### [SUPPLIED INFORMATION]
/---
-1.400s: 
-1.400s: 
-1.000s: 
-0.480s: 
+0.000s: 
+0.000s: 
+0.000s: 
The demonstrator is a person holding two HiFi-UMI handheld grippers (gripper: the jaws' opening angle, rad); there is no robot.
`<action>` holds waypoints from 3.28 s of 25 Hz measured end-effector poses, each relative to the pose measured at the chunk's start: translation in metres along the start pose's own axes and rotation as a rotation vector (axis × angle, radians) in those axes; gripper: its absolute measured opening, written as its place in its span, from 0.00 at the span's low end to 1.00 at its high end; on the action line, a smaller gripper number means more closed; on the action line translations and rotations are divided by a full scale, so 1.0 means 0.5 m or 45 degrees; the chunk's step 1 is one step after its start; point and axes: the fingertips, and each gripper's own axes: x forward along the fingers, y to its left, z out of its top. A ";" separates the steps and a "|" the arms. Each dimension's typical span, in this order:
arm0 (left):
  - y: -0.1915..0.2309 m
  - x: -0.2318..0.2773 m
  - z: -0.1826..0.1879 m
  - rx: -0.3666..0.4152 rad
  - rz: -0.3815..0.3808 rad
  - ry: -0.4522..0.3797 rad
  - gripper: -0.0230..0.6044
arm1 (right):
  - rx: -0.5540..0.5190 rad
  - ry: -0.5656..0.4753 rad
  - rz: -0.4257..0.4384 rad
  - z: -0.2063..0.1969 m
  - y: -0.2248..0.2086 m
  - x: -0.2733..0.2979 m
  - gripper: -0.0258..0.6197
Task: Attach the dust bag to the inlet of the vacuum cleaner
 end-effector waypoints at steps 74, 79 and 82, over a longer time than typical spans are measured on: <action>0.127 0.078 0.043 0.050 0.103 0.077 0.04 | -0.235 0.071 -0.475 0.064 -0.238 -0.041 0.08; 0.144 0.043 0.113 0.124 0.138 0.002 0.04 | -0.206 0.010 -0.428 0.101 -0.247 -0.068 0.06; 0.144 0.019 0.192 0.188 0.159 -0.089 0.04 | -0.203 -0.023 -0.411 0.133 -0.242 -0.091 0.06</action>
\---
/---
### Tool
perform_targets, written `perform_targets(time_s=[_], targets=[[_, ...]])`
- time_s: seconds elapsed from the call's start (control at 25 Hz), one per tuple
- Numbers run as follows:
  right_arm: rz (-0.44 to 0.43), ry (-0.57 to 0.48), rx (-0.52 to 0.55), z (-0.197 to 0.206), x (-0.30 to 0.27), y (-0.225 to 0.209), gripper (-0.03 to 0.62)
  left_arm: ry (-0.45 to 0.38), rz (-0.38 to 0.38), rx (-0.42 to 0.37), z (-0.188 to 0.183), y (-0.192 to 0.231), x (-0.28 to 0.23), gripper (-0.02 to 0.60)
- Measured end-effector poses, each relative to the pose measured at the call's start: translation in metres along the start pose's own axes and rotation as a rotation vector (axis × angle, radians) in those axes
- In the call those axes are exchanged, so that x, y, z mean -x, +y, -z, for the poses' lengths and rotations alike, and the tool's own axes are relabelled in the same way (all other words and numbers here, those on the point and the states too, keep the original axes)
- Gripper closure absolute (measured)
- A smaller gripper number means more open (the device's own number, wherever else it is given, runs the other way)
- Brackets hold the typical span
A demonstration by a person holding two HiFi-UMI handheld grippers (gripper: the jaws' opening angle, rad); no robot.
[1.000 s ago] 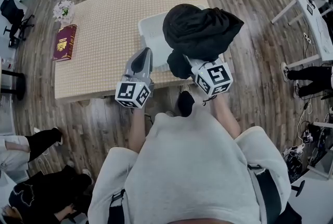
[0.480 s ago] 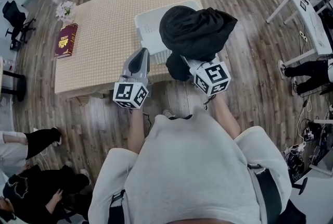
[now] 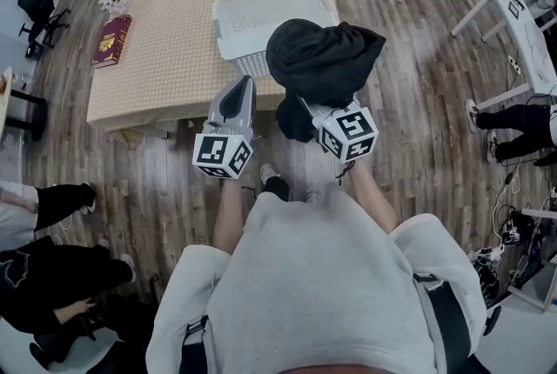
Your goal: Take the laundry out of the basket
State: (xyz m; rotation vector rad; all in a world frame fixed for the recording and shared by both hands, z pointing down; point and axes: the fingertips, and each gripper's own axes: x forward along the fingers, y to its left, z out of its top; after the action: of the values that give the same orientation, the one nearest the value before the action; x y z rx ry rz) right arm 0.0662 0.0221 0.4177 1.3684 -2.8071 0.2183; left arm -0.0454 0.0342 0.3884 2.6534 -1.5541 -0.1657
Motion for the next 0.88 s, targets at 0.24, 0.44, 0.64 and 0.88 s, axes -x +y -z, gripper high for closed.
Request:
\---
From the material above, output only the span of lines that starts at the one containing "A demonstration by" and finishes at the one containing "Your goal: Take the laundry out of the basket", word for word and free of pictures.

A demonstration by a person holding two HiFi-UMI handheld grippers (gripper: the jaws' opening angle, rad); no robot.
[1.000 s ago] 
[0.480 s ago] 
[now] 
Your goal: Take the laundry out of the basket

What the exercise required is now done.